Tanzania was among the first African nations to reopen to tourism. Currently, all travelers need ti fill out a Health Surveillance Form while on the plane, but incoming travelers only need to present a negative COVID-19 PCR test taken within 72 hours of arrival if their country of departure or airline requires it for travel. If their country does not require testing to fly, travelers with any signs of infection will undergo enhanced screening upon arrival and may be tested.
Many tourists are required to have a visa with details here.

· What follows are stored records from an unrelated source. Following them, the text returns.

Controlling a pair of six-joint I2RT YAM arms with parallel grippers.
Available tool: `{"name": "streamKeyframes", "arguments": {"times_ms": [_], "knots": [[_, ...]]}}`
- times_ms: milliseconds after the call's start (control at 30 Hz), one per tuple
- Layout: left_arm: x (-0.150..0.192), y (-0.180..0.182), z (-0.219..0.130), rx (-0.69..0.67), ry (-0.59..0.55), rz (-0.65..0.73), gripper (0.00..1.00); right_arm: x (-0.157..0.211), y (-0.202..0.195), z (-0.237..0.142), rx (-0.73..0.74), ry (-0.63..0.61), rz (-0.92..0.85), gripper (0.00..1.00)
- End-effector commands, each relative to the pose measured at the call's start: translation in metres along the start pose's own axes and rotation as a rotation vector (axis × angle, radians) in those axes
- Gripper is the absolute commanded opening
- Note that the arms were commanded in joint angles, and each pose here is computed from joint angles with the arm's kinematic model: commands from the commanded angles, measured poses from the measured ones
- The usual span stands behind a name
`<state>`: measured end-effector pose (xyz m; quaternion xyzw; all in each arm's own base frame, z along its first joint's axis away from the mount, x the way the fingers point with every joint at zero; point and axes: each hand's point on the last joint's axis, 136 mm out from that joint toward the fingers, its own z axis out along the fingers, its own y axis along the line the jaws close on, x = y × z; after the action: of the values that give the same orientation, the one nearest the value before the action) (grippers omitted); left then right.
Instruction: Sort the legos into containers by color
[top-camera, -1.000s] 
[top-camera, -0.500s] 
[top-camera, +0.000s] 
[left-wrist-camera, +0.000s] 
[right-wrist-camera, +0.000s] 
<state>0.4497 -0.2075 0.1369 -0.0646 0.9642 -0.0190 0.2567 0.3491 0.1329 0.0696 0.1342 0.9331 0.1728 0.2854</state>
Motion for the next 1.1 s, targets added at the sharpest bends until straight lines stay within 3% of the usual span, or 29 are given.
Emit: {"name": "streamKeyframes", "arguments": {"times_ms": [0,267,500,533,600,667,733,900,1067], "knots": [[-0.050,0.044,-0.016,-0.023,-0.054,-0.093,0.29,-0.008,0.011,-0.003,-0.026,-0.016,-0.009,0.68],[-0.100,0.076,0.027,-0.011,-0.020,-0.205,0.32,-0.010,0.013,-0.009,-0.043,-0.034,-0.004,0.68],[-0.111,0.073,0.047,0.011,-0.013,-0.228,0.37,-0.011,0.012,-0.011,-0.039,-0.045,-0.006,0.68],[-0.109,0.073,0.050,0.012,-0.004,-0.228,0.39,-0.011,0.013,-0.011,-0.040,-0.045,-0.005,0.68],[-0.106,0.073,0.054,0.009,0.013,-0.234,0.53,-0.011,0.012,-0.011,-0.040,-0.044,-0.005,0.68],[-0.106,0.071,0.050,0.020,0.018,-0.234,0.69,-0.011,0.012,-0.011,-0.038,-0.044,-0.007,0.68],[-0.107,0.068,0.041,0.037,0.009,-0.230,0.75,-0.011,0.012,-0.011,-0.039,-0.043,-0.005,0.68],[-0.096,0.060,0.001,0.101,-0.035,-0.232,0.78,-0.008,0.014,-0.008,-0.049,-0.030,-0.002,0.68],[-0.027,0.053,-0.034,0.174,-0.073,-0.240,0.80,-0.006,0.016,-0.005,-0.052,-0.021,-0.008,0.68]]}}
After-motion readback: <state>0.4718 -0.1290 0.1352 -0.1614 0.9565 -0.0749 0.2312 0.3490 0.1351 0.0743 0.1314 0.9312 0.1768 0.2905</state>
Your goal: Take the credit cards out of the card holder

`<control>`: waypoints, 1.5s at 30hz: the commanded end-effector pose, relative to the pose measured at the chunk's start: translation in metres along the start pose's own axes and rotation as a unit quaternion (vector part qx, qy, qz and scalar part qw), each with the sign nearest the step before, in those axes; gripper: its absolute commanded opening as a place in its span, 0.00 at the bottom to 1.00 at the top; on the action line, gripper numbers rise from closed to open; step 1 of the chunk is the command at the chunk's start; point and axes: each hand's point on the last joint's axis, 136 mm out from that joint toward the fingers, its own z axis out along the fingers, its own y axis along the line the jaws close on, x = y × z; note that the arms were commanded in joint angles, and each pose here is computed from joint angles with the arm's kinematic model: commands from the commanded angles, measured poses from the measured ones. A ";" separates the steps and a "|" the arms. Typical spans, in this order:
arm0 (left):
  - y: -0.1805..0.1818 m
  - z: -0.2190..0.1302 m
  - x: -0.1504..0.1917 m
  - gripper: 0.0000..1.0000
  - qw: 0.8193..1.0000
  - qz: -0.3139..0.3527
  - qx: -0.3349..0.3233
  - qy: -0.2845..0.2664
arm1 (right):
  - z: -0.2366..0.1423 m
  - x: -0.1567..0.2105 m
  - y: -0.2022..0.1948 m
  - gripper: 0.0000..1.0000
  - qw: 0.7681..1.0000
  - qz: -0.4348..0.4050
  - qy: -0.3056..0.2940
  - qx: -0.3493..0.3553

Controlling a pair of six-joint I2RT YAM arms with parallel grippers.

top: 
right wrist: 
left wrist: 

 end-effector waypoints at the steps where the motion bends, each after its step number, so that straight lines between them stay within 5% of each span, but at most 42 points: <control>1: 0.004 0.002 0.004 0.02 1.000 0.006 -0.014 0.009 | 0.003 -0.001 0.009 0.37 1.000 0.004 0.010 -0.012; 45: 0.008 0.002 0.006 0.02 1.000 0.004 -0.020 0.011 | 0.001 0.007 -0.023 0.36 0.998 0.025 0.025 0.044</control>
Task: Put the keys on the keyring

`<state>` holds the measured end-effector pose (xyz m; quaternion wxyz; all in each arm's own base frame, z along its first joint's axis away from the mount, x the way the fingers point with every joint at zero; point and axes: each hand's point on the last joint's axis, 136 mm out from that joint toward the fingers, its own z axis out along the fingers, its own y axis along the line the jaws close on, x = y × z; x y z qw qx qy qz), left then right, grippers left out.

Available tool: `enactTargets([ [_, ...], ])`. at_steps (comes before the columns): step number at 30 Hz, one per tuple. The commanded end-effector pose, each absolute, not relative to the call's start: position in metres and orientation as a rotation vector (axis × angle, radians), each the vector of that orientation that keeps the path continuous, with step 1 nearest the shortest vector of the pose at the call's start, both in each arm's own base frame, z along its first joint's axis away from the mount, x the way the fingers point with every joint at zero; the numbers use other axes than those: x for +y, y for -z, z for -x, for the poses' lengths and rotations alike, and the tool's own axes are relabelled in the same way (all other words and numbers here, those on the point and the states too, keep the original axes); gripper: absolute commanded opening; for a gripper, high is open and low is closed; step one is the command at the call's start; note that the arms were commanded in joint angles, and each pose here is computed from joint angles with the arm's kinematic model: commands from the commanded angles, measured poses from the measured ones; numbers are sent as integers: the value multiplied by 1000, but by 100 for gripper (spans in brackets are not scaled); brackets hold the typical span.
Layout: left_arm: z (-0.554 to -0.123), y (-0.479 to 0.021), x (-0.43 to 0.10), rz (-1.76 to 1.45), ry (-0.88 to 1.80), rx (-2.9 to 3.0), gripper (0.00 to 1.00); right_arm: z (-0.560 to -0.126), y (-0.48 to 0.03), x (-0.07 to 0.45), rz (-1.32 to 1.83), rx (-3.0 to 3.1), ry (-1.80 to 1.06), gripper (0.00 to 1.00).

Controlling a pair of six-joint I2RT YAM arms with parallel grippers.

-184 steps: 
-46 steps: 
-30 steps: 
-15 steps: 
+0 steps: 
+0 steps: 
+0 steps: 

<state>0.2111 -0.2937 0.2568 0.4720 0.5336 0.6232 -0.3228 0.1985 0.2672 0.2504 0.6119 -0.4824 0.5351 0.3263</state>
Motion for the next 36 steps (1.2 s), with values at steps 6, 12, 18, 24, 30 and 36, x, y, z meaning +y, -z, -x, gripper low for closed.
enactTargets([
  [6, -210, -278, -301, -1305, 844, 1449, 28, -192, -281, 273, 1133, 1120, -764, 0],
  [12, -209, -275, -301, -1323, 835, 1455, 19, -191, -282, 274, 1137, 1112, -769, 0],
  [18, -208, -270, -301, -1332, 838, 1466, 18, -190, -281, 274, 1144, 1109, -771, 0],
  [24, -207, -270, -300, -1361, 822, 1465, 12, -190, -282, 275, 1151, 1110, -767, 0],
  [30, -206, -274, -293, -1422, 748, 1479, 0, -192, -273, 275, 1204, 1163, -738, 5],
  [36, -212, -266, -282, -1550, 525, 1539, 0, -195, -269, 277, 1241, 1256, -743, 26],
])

The government is asking passengers to complete a Health Surveillance Form upon arrival, and according to the U.S. Embassy in Tanzania, all arriving travelers should expect enhanced health screening and if they are showing symptoms COVID-19 rapid testing at the airport. Mask wearing and social distancing are also still in place for anyone planning a visit. Readers have confirmed that they have had no issues flying into the country. The U.S. State Department’s advisory is Level 3: Reconsider Travel.
Americans can currently travel to Uganda, and according to the U.S. Embassy, arriving passengers must have a negative PCR COVID-19 test from an accredited laboratory in the country of origin taken not more than 120 hours before departure for Uganda. Passengers will be subjected to temperature and health screening upon arrival at Entebbe Airport, but are not required to quarantine. However, any arriving passengers who exhibit signs or symptoms of an infectious disease will be transported to an isolation center for a COVID-19 test where they must remain, at their own cost, until the results of the test are received. Travelers who test positive will be taken to a Ministry of Health facility for treatment, or given the option to be repatriated (for foreigners), at their own cost.
The U.S. Embassy also notes that that Government of Uganda also now requires that all departing passengers present a negative PCR COVID-19 test taken not more than 120 hours before departure. This requirement is mandatory for all departing passengers out of Uganda even if the destination country does not require it.
Uganda has eased some of its lockdown restrictions, allowing some businesses like hardware shops, restaurants and wholesale stores to reopen. There is a nightly 9 p.m. curfew and masks are required when in public. The U.S. State Department has also issued a Level 3: Reconsider Travel warning due to COVID-19 and the risk of kidnapping.
Previously, the government imposed strict restrictions that included the closure of all but absolutely essential businesses, dusk-to-dawn curfews, and bans on both private and public vehicles. Transportation resumed in 33 districts, others who have large refugee populations and are large hubs of transit on the border remained restricted.
Zambia is open to international travelers, including Americans. The country is known as one of the top safari destinations and includes Victoria Falls.
Zambia now requires a negative COVID-19 PCR test taken within 14 days of arrival, although many airlines require one within 72 hours of travel. Tourists also need a visa. There are also no quarantine requirements right now, but there are reports of some health screenings and symptomatic individuals may be required to submit to testing and/or quarantine. You can apply for an e-visa online here.
President Edgar Lungu said on Sept. 11 that bars and schools would begin reopening with limited hours.
Keep in mind the U.S. State Department has a Level 3 advisory saying Americans should “reconsider travel.”
Zimbabwe reopened its borders to international flights on Oct. 1. In a statement, the government said, “All travelers will be required to have a PCR (polymerase chain reaction) COVID-19 clearance certificate issued by a recognized facility within 48 hours from the date of departure.” Quarantine is no longer required if a negative test is presented.
U.S. citizens can travel to Zimbabwe, according to the U.S. Embassy.
The Environment, Climate, Tourism, and Hospitality Industry Minister Mangaliso Ndlovu told media outlets the country was also now allowing all attractions and businesses to reopen including the spectacular Victoria Falls.